Constant artificiality in the emotional exchanges and CGI effects makes much of this film meaningless. It’s like a stroll—or a run—through a garden of artificial flowers or being stuck inside a video game, as in the Russian film Hardcore; only this is for kids. Case in point, Alice is congratulated profusely in the end, but it’s not very clear exactly what she did other than sail/burst around in a time machine that pops her out on the ground or the floor. Traditionally, the hero(ine) is sent by fate through trials that establish her mettle, but we see none of that here. The main point of the film—which is that you can’t change the past—is obscure, until Alice talks about learning her lesson at the end. Otherwise, all the action of the film is trying to do just that, change the past.
The film opens with Alice the captain of a ship in dangerous waters where she is willing to take risks (she doesn’t believe in “impossible”), even against the advice of her crew. Of course—this being Alice—she makes it safely to her homeport, pumped about the next adventure. To her dismay, her benefactor has died, and his son Hamish (a rejected lover) wants to reclaim her boat, has made a spurious deal with her mother regarding her home, and now wants her to work as a clerk. What to do?

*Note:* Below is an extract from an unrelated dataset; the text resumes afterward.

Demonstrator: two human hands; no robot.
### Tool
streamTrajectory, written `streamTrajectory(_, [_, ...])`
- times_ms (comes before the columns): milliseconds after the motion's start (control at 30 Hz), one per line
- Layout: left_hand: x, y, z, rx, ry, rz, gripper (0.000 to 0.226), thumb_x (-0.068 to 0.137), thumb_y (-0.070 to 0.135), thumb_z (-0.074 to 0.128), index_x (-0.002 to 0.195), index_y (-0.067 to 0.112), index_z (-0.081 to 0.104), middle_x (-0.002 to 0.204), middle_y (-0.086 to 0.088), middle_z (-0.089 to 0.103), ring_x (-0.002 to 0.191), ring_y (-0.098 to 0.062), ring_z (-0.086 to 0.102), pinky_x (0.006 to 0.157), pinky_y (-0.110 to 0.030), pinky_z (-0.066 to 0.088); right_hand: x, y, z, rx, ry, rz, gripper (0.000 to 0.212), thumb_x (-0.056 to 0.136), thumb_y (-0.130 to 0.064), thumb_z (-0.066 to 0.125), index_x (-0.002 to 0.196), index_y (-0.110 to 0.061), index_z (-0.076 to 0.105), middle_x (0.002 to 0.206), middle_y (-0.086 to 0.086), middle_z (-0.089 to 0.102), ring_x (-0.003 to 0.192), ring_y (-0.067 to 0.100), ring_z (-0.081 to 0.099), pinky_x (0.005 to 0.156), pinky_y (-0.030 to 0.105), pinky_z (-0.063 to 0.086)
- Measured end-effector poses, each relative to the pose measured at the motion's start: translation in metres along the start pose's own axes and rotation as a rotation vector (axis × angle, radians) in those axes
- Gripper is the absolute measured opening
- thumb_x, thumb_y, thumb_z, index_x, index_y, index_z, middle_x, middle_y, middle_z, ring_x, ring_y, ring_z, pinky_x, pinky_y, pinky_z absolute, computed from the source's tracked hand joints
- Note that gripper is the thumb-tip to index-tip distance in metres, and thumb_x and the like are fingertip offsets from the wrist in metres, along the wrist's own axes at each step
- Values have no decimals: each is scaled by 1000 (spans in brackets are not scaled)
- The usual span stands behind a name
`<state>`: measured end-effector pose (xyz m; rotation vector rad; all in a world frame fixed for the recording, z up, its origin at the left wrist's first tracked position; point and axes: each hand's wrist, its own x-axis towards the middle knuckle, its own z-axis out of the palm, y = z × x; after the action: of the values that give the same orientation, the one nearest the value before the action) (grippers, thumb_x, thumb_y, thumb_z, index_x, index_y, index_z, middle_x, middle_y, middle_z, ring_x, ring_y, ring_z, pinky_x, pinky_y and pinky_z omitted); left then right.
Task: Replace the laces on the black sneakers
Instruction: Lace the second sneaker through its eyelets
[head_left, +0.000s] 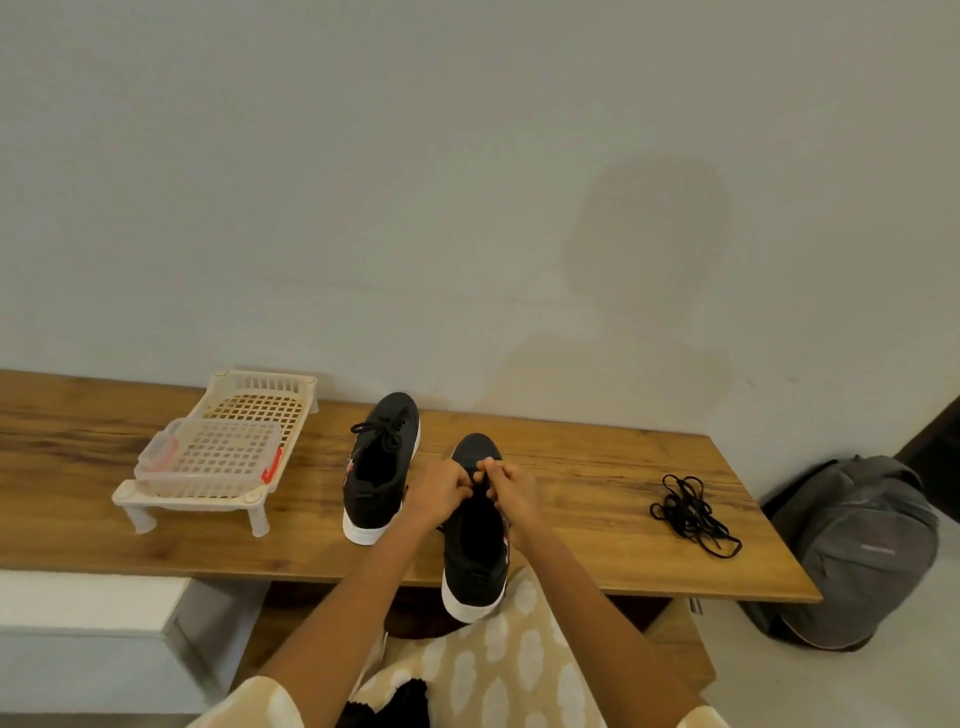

As she is mulling this over, Alice gets a message from the Blue Caterpillar (Rickman) that she is needed back in Wonderland, so she goes through the glass portal to see what is wrong. It’s the Mad Hatter (Depp), who has slipped into a dangerous depression following the disappearance of his family. After discussing it with the White Queen (Hathaway), Alice pursues the possibility of going back in time to “get” his family and bring them up to the present. The person in charge of the “Chronosphere” is Time (Cohen), and he warns against the plan. Not to be deterred, Alice gets her hands on it anyway, and proceeds. There follows lessons about the folly of trying to change the past, side issues of sibling rivalry, and the values of home and family.
With CGI overwhelming the story, it’s difficult to see how children would really come away with the messages—as mundane as they are. They are likely to enjoy the production design (Dan Hanneh) and special effects in and of themselves and the costumes (Colleen Atwood), but as far as deriving any edification about sibling rivalry, undoing the past, or the rights of females, I doubt those things come through.
A CGI bloated production with a weak storyline.